**DIRECTIONS FOR THIS TASK**
Note each line in the data holding the string "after" and report it.

Content starts

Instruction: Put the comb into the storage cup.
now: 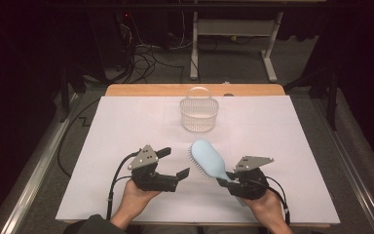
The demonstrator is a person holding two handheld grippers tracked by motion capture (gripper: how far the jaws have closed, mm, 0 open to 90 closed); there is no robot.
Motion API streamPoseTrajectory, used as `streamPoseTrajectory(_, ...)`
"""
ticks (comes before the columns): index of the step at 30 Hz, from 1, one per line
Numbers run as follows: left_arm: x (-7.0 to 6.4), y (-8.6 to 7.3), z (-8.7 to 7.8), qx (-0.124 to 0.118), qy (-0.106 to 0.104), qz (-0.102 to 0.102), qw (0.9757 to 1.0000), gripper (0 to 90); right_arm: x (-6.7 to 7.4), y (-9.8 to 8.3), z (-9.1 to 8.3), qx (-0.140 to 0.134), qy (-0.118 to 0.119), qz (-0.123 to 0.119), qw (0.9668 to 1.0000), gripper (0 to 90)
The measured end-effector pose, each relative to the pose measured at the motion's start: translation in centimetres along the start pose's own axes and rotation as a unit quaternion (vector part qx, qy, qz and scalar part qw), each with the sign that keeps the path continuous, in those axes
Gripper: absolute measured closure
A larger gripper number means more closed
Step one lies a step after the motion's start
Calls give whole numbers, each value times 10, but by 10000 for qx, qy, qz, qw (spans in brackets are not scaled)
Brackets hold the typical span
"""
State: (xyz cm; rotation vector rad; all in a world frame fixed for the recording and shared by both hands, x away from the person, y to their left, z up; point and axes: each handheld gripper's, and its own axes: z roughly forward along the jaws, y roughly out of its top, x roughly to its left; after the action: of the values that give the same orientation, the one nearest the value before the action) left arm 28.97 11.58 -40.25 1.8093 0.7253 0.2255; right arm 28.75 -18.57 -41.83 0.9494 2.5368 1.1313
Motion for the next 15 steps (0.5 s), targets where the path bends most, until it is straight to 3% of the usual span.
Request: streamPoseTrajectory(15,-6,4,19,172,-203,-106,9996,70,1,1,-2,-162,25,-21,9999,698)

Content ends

**EXERCISE OUTPUT**
Step one lies a step after the motion's start
State: (xyz cm; rotation vector rad; all in a world frame fixed for the recording and shared by both hands, x away from the person, y to their left, z up; point and axes: each handheld gripper's, and its own axes: z roughly forward along the jaws, y roughly out of its top, x roughly to its left; after the action: of the values that give the same orientation, the one nearest the value before the action) left arm 28.97 11.58 -40.25 1.8093 0.7253 0.2255; right arm 28.75 -18.57 -41.83 0.9494 2.5368 1.1313

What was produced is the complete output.